"It's Tonga" Moments of the Week:
- The following conversation took place in the post office last week:
Me: "Uh, hi, can I mail this?"
Mail person: "You have to wait until Lupe returns from lunch"
Me: "Oh, okay, when will she get back?"
MP: "At 1:30"
Me: "Uh...it's 1:45"
Me: "So... when do you think she'll be back?"
Me: "Right, I'll come back later."
-I was riding in a van with some other of the PCV's on my island, and they were talking about someone who got married the week before. I didn't know who they were talking about, and asked. I got the following description: "The girl who's brother drives way too fast down the road in the blue car." And knew exactly the girl they were talking about.
Last week a few PCV's from other island groups came to visit us out here on 'Eua, and what a treat!
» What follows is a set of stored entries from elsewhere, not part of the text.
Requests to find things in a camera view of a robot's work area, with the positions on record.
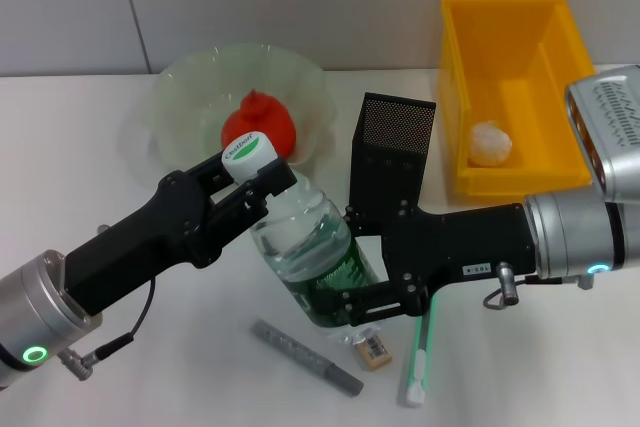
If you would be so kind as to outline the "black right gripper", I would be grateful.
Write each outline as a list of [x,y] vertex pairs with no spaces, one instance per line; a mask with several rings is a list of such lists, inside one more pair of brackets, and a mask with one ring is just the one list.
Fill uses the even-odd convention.
[[343,219],[353,237],[380,236],[383,230],[390,282],[319,290],[319,314],[353,327],[422,315],[441,288],[496,278],[501,263],[515,275],[536,270],[533,235],[520,204],[446,214],[416,208],[391,220],[395,214],[382,204],[346,207]]

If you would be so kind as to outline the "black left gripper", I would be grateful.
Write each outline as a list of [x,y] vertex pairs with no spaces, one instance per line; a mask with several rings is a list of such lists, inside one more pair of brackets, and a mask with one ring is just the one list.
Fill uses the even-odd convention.
[[90,315],[115,304],[177,264],[205,268],[219,257],[206,233],[227,245],[268,214],[267,197],[297,182],[278,157],[239,184],[213,210],[211,195],[234,183],[218,153],[163,178],[139,210],[73,250],[65,258],[64,287]]

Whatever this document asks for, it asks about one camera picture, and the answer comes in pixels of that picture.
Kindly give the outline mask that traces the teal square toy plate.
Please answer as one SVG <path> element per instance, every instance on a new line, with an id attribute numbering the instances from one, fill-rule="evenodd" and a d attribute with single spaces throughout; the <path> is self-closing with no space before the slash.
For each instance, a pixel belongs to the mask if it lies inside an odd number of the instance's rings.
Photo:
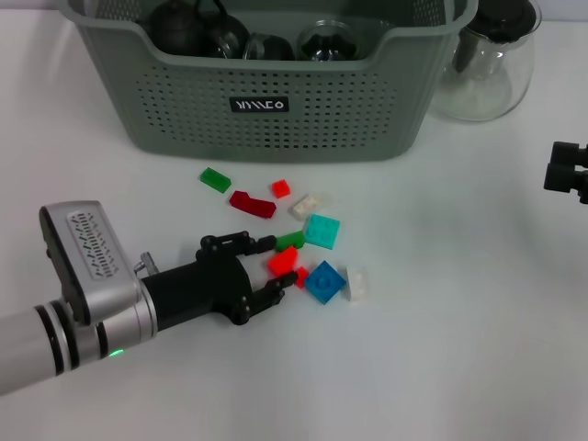
<path id="1" fill-rule="evenodd" d="M 305 242 L 332 250 L 341 226 L 339 220 L 325 217 L 319 214 L 312 214 L 307 219 L 304 232 Z"/>

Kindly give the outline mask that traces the white toy brick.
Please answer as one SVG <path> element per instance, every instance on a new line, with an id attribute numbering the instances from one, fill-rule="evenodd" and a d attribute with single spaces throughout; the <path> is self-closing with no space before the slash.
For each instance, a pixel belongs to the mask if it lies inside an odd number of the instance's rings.
<path id="1" fill-rule="evenodd" d="M 368 276 L 364 268 L 347 266 L 345 268 L 345 295 L 350 302 L 359 302 L 368 295 Z"/>
<path id="2" fill-rule="evenodd" d="M 311 214 L 325 206 L 328 197 L 319 193 L 309 193 L 296 202 L 290 209 L 291 214 L 299 221 L 306 220 Z"/>

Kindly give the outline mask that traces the green studded toy brick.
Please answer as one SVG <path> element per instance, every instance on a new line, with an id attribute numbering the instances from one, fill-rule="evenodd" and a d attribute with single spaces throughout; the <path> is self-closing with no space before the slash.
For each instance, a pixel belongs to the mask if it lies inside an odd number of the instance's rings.
<path id="1" fill-rule="evenodd" d="M 291 232 L 277 237 L 275 250 L 281 253 L 289 247 L 300 249 L 304 246 L 304 244 L 305 236 L 303 231 Z"/>

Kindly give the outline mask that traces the blue square toy plate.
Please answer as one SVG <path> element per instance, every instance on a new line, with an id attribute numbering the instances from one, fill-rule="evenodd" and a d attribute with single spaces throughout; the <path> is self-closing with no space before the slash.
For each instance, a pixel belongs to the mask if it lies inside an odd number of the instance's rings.
<path id="1" fill-rule="evenodd" d="M 326 261 L 322 261 L 304 281 L 305 289 L 322 305 L 328 303 L 345 285 L 345 279 Z"/>

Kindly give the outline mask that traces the glass carafe with black lid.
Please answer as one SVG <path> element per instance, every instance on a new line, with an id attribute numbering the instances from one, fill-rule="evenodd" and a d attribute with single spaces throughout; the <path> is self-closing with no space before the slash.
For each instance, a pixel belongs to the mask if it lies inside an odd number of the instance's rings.
<path id="1" fill-rule="evenodd" d="M 536 0 L 479 0 L 433 98 L 453 119 L 490 121 L 520 104 L 535 68 L 534 33 L 542 20 Z"/>

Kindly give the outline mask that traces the translucent green brick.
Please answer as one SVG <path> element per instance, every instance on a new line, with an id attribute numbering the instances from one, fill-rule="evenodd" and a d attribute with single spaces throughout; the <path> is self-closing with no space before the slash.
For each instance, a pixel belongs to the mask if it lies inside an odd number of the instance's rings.
<path id="1" fill-rule="evenodd" d="M 231 179 L 216 171 L 213 168 L 207 167 L 200 175 L 199 181 L 224 194 L 232 185 Z"/>

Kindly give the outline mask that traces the glass teacup with black holder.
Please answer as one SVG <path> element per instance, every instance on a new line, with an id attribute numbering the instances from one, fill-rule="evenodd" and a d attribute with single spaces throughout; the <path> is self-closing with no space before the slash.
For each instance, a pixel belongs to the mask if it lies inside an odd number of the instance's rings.
<path id="1" fill-rule="evenodd" d="M 243 50 L 244 60 L 295 61 L 290 43 L 276 35 L 252 33 Z"/>
<path id="2" fill-rule="evenodd" d="M 344 22 L 319 20 L 297 38 L 299 60 L 313 62 L 352 61 L 359 54 L 356 33 Z"/>
<path id="3" fill-rule="evenodd" d="M 231 16 L 221 0 L 211 0 L 215 10 L 203 10 L 203 0 L 196 0 L 194 16 L 198 25 L 197 56 L 241 59 L 250 33 L 236 17 Z"/>

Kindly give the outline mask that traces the dark clay teapot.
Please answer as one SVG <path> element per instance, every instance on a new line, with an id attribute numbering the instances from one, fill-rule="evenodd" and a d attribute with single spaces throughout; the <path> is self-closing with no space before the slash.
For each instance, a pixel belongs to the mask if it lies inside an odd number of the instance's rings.
<path id="1" fill-rule="evenodd" d="M 194 8 L 184 0 L 166 0 L 136 23 L 158 50 L 172 55 L 198 55 L 202 28 Z"/>

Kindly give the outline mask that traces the large red-orange toy brick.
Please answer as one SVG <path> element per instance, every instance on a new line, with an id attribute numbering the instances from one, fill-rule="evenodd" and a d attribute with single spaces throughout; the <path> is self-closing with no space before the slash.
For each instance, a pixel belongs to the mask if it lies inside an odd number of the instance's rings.
<path id="1" fill-rule="evenodd" d="M 296 269 L 298 250 L 294 246 L 275 254 L 267 261 L 267 268 L 274 277 L 281 277 Z"/>

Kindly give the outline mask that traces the grey-green perforated storage bin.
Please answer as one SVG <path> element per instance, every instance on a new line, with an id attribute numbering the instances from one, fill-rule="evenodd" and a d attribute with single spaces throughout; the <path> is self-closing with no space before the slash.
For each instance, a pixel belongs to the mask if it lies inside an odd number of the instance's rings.
<path id="1" fill-rule="evenodd" d="M 333 25 L 351 61 L 178 56 L 154 44 L 166 0 L 58 0 L 140 149 L 213 160 L 318 163 L 407 152 L 479 0 L 180 0 L 185 18 L 225 10 L 294 51 Z"/>

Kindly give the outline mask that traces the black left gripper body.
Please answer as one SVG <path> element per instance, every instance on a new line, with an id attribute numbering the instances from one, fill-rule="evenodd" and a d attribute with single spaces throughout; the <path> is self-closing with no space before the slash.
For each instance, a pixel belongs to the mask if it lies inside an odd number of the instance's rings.
<path id="1" fill-rule="evenodd" d="M 145 277 L 157 328 L 166 330 L 197 317 L 218 313 L 235 325 L 254 315 L 252 285 L 238 257 L 252 250 L 247 234 L 206 236 L 195 261 Z"/>

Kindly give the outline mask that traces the dark red long brick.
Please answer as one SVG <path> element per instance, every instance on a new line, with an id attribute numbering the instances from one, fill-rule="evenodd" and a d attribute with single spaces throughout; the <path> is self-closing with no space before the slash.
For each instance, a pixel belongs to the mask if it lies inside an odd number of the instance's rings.
<path id="1" fill-rule="evenodd" d="M 247 192 L 235 190 L 229 198 L 229 204 L 242 212 L 261 219 L 271 219 L 277 206 L 274 202 L 251 198 Z"/>

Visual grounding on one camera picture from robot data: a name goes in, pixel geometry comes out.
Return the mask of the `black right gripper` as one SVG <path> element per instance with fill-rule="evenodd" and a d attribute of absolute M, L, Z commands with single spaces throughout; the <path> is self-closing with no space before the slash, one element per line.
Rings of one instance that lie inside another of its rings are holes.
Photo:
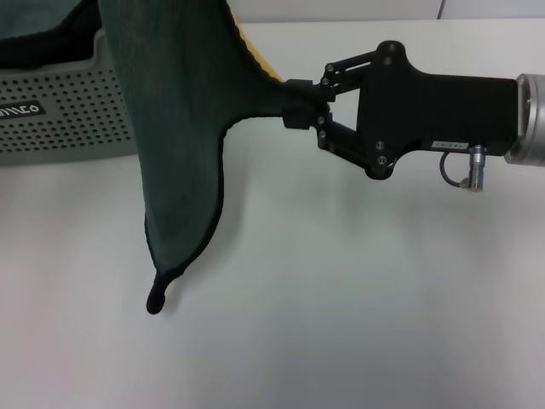
<path fill-rule="evenodd" d="M 317 133 L 318 147 L 385 180 L 396 162 L 414 151 L 466 153 L 482 146 L 501 157 L 518 135 L 518 85 L 513 79 L 421 72 L 396 41 L 376 51 L 329 62 L 322 77 L 284 83 L 289 103 L 334 102 L 362 93 L 357 131 L 332 120 L 330 112 L 285 111 L 284 127 Z"/>

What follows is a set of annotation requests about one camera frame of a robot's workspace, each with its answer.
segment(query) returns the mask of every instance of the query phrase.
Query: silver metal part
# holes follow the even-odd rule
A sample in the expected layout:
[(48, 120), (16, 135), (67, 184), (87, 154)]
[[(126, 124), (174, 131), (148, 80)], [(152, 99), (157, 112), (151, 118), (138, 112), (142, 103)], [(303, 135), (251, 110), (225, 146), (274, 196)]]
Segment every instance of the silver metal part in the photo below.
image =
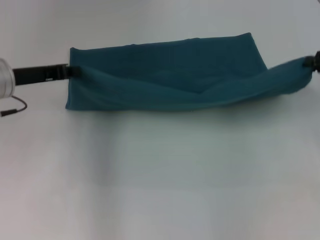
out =
[(8, 63), (0, 58), (0, 99), (9, 98), (15, 92), (16, 80)]

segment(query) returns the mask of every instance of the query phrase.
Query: black cable
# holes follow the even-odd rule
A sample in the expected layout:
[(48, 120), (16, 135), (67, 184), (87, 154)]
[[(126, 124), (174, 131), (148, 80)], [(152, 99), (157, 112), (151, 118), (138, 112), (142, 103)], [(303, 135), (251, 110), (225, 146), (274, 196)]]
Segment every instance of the black cable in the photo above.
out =
[(23, 103), (24, 107), (21, 108), (21, 109), (10, 109), (10, 110), (5, 110), (5, 111), (0, 111), (0, 116), (1, 117), (8, 116), (8, 115), (11, 115), (11, 114), (16, 114), (16, 113), (22, 112), (23, 110), (27, 109), (28, 104), (24, 100), (22, 100), (21, 98), (16, 97), (16, 96), (11, 96), (11, 97), (13, 99), (18, 100), (19, 102)]

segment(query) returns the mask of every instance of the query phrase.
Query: white table surface
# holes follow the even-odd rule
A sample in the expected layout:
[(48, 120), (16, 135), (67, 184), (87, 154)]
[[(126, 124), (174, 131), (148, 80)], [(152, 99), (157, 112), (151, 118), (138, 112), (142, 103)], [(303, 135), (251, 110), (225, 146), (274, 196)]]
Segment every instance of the white table surface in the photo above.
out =
[[(268, 66), (319, 48), (317, 0), (1, 3), (13, 67), (64, 63), (70, 47), (245, 32)], [(180, 113), (67, 111), (68, 81), (19, 86), (28, 109), (0, 119), (0, 239), (318, 240), (319, 80)]]

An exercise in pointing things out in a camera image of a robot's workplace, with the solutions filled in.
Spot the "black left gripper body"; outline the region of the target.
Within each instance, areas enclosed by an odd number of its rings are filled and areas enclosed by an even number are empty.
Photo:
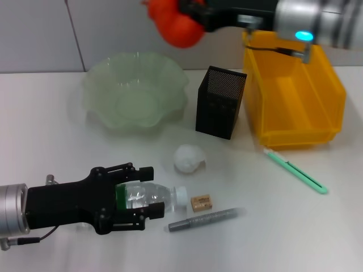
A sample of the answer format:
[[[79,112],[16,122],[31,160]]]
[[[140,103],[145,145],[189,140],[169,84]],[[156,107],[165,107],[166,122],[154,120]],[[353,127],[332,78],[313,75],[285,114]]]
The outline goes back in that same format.
[[[31,230],[88,223],[99,235],[112,231],[116,212],[115,182],[105,168],[94,168],[83,180],[28,189],[26,220]]]

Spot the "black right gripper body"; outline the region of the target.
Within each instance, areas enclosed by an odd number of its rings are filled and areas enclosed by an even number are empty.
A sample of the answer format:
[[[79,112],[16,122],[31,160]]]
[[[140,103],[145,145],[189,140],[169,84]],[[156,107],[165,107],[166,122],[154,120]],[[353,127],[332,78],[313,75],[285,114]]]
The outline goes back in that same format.
[[[213,25],[223,27],[246,27],[247,23],[240,22],[240,15],[262,18],[258,29],[272,29],[277,7],[276,0],[216,0],[212,8],[216,12]]]

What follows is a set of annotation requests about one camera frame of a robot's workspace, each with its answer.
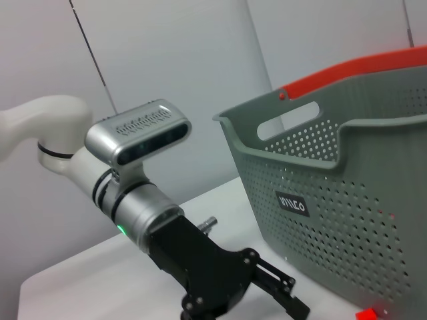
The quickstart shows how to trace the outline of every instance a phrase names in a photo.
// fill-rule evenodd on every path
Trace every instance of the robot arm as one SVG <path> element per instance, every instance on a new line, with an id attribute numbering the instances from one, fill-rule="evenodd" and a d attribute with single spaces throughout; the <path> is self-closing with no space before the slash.
<path id="1" fill-rule="evenodd" d="M 250 283 L 269 293 L 293 319 L 307 319 L 310 309 L 290 295 L 295 279 L 253 249 L 218 247 L 207 236 L 215 219 L 196 227 L 145 176 L 144 159 L 184 141 L 191 131 L 191 123 L 171 103 L 152 101 L 91 126 L 91 112 L 82 100 L 43 97 L 0 112 L 0 130 L 0 161 L 20 141 L 37 138 L 40 164 L 72 180 L 185 288 L 181 319 L 210 320 L 227 313 Z"/>

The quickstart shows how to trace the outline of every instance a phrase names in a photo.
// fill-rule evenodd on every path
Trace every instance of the basket handle hole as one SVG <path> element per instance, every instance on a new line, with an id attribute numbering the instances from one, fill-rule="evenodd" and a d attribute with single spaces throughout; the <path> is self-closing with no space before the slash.
<path id="1" fill-rule="evenodd" d="M 301 107 L 261 123 L 257 129 L 258 137 L 263 141 L 271 139 L 276 135 L 280 135 L 287 130 L 316 118 L 319 112 L 319 105 L 314 101 L 302 105 Z"/>

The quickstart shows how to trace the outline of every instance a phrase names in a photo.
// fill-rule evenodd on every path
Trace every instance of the basket logo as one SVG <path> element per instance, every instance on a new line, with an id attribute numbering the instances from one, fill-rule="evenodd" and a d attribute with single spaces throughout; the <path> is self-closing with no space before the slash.
<path id="1" fill-rule="evenodd" d="M 276 192 L 276 197 L 279 201 L 279 206 L 283 210 L 291 211 L 297 213 L 298 215 L 303 215 L 304 217 L 310 217 L 308 213 L 308 208 L 303 197 L 298 195 L 290 195 L 289 193 L 283 193 L 279 191 Z"/>

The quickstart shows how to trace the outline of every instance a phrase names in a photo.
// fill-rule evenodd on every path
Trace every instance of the green indicator light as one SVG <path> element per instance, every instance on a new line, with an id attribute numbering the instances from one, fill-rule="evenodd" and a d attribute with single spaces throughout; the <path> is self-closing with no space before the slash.
<path id="1" fill-rule="evenodd" d="M 126 235 L 125 230 L 124 230 L 120 225 L 118 225 L 118 226 L 117 226 L 117 228 L 119 228 L 119 230 L 120 230 L 124 235 Z"/>

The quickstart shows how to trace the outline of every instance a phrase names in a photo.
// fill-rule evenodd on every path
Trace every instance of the perforated basket wall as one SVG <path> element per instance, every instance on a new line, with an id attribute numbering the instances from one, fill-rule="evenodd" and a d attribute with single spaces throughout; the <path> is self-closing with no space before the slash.
<path id="1" fill-rule="evenodd" d="M 427 68 L 281 93 L 216 117 L 264 239 L 385 319 L 427 319 Z M 258 138 L 259 124 L 312 101 L 315 119 Z M 283 209 L 276 192 L 302 197 L 310 216 Z"/>

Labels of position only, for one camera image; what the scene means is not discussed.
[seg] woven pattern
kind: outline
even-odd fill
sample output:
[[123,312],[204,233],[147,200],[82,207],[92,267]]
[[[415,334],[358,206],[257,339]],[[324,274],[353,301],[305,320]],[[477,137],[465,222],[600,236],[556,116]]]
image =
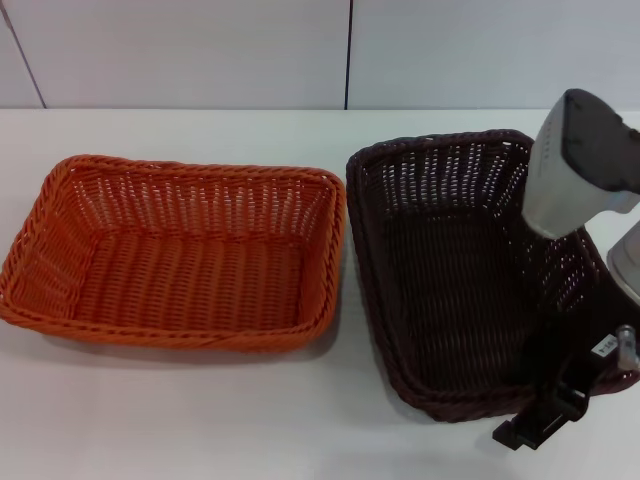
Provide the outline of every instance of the woven pattern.
[[[611,282],[584,229],[551,241],[526,226],[531,145],[515,131],[400,138],[349,161],[349,214],[376,342],[399,395],[436,420],[517,412],[532,399],[532,388],[510,383],[525,339]],[[597,295],[596,322],[614,303],[625,308],[615,321],[637,323],[625,299]],[[637,378],[612,371],[596,393]]]
[[72,157],[4,263],[0,316],[92,342],[301,347],[333,318],[344,210],[323,170]]

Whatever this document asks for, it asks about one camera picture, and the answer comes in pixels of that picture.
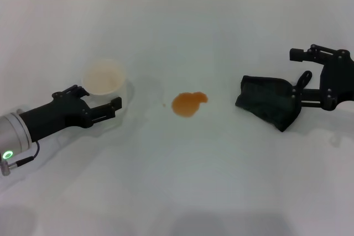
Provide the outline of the white paper cup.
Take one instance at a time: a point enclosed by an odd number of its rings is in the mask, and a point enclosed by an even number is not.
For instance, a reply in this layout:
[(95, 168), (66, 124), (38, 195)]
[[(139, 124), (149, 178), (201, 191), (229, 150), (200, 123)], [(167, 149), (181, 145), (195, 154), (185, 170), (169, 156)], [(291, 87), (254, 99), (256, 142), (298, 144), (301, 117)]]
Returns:
[(128, 104), (125, 67), (117, 60), (98, 60), (84, 68), (82, 87), (90, 94), (88, 105), (97, 107), (120, 97), (122, 109)]

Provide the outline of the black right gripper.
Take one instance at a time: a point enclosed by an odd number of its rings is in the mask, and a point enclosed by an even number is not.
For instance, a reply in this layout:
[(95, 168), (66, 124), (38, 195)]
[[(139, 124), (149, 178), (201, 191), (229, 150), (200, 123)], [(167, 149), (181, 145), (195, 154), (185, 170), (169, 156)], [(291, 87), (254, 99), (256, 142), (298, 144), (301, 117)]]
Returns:
[(310, 45), (307, 50), (290, 49), (290, 61), (325, 64), (320, 75), (320, 90), (306, 88), (312, 72), (305, 71), (291, 89), (294, 107), (321, 107), (333, 111), (338, 104), (354, 101), (354, 61), (345, 49), (334, 50)]

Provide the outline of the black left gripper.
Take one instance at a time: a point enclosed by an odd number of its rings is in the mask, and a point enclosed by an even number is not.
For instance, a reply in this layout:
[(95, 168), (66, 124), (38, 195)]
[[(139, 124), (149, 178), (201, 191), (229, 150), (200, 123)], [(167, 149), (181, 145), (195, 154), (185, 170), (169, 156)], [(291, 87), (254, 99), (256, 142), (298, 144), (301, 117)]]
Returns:
[(53, 93), (50, 103), (20, 114), (32, 141), (38, 141), (68, 127), (91, 127), (92, 124), (114, 118), (116, 111), (122, 108), (121, 97), (89, 108), (82, 100), (82, 97), (89, 95), (83, 87), (73, 85)]

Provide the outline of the dark blue rag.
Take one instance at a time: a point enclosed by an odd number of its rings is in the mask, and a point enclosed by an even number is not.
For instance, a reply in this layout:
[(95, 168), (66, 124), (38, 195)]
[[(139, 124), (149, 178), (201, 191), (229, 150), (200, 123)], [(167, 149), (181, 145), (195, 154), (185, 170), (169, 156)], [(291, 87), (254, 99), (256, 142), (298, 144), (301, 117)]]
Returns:
[(292, 85), (280, 78), (243, 76), (235, 106), (283, 132), (300, 114), (300, 95), (307, 84), (302, 78)]

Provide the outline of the brown water stain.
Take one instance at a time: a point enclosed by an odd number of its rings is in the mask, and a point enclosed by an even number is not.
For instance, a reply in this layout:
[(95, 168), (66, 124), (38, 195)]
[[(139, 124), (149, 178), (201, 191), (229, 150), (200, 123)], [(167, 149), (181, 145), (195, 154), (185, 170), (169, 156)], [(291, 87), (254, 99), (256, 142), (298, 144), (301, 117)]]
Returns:
[(184, 92), (174, 98), (171, 108), (176, 115), (189, 118), (199, 110), (200, 104), (207, 102), (208, 97), (202, 92)]

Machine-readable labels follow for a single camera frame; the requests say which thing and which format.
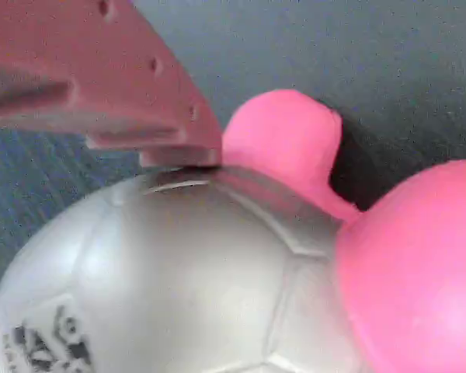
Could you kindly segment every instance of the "soccer ball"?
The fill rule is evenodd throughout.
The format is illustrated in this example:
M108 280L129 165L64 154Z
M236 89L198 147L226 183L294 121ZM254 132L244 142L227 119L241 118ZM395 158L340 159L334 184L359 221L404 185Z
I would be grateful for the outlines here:
M0 285L0 373L361 373L333 283L339 224L244 169L94 193Z

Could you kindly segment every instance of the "gray floor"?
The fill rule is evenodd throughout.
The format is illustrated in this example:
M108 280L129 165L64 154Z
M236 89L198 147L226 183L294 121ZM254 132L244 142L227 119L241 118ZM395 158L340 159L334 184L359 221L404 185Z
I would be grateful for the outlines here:
M338 109L332 181L363 208L418 170L466 158L466 0L136 3L223 124L279 87ZM0 131L0 277L45 221L140 172L134 155L90 153L76 137Z

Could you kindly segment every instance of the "pink rubber toy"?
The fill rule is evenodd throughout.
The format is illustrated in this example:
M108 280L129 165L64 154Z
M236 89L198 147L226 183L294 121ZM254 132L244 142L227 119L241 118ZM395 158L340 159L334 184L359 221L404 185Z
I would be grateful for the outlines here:
M405 181L338 241L356 335L379 373L466 373L466 161Z
M330 215L351 221L359 211L329 186L341 133L340 115L310 97L294 90L264 93L230 120L224 164L270 176Z

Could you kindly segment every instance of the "red plastic piece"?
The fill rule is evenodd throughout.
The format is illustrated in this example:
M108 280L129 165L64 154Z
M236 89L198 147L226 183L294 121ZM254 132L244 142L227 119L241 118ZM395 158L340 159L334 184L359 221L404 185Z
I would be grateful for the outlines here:
M294 90L254 97L232 117L223 137L224 164L254 169L290 187L332 216L360 212L329 186L342 119Z
M0 127L87 134L145 165L221 161L207 101L124 0L0 0Z
M337 241L343 304L378 373L466 373L466 161L401 183Z

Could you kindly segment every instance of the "pink ball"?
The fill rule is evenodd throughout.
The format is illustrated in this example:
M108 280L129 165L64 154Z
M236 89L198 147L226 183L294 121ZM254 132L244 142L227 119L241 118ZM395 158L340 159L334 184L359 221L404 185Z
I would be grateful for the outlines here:
M406 180L347 225L337 266L377 373L466 373L466 161Z
It was really interesting to see how different their lives are from ours and hearing updates on everyone. The volunteers from Tongatapu (the big island) referred to it as "sin city" because you could get a beer there, among other things. We all got together and went to the Hideaway, a little resort on our island, and the only place that has a menu you can order food off of (you have to do it the morning before you actually want the food, but still). Once the food got there, someone observed that of the eight of us PCV's eating, seven of us had set our napkins and silverware aside and were eating with our hands. Haha.Napkins are kind of a foreign concept here, although during the attachment phase of training the PCV I stayed with found that the tissue paper that our toilet paper rolls comes in works well as napkins. That's not something I've picked up yet at my house.
Like I said before, it was really interesting to hear how different everyone's experiences have been so far, one guy from Tongatapu commented, "I spend more money on ice cream than Peace Corps pays me!" Which was hilarious and sad at the same time because the ice cream shop is across from his house and we rarely get ice cream in 'Eua. Here in 'Eua we spend hardly any money at all because there's really nothing to spend it on. Our neighbors tend to bring us food from the bush, we don't have any shops or restaurants, and there's just not much we need out here. Although, one thing I have been living without the past few months is a mirror. (It's amazing what not having for a mirror does for your vanity, although I used to sometimes take a picture of myself with my camera before going to school to make sure I didn't have food on my face, but then my camera broke.) After dinner I went to use the restroom at Hideaway and saw a mirror for the first time in two months. It blew my mind. I must have stayed in there for ten minutes making faces at myself.
We learned that the volunteers on the main islands are able to go out to bars, wear pants ( I could, theoretically, and I do when I go hiking, but it's pretty traditional out here), and buy things like mirrors. One even has internet in his house, while I have to walk an hour to use the internet. But on the other hand they don't get to watch the whales breaching off the coast from above on a cliff, or explore caves and hike through the rainforest. And I would definetely choose 'Eua over Tongatapu. But it was very interesting to hear the differences from volunteers who are a seven-minute plane ride away! And it was great to see them again, because we don't get visitors too often! We showed them around the island for the weekend and a good time was had by all.
I'm officially more than two months into my actual service, and still going strong! Wahoo!